▶ Exercise directions
Look through the listing underneath for "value", and copy every line that has it.

▶ Collected data
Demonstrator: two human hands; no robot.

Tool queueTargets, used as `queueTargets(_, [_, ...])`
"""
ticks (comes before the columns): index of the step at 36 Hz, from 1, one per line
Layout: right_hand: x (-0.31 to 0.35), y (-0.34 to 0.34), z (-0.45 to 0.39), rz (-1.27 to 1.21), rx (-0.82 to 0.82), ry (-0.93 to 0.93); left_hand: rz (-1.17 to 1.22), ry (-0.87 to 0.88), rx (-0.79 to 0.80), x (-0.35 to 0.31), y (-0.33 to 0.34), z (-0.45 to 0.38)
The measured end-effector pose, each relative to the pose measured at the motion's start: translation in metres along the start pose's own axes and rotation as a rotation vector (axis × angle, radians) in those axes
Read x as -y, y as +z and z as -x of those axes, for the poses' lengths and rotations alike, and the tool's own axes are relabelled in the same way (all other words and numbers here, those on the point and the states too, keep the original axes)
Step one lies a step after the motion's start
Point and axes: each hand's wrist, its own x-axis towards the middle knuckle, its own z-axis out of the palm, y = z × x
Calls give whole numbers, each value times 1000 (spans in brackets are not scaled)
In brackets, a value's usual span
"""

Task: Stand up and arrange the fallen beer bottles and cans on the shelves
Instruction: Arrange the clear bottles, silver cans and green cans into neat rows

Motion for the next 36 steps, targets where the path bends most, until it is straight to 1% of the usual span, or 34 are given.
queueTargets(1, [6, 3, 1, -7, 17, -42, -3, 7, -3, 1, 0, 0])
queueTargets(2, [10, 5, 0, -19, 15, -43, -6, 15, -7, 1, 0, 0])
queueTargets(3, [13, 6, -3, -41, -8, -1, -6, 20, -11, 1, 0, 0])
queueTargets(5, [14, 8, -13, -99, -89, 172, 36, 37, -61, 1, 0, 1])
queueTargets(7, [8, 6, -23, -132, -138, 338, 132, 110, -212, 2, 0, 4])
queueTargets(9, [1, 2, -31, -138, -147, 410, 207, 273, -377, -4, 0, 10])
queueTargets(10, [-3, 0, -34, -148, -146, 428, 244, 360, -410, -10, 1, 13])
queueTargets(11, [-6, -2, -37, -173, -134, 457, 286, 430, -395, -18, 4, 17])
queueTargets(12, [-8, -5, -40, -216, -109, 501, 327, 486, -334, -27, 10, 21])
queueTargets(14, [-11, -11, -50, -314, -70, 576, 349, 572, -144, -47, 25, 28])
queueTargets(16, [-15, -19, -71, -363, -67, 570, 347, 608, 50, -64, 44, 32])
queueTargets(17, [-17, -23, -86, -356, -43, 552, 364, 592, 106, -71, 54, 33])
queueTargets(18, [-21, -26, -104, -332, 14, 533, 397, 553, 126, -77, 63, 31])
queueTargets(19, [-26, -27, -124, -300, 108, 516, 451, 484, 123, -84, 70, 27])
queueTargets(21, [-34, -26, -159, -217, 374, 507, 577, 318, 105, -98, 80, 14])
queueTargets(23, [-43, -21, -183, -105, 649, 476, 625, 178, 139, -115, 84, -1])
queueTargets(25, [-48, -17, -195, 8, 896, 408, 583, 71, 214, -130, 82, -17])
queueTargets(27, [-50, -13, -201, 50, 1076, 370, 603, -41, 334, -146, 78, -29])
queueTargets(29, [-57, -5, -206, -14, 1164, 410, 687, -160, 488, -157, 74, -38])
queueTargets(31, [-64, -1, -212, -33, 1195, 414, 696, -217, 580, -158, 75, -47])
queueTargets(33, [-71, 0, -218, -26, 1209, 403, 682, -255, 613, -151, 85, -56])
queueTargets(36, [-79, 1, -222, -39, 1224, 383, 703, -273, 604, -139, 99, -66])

▶ Written solution
Calls give whole numbers, each value times 1000 (spans in brackets are not scaled)
In brackets, a value's usual span

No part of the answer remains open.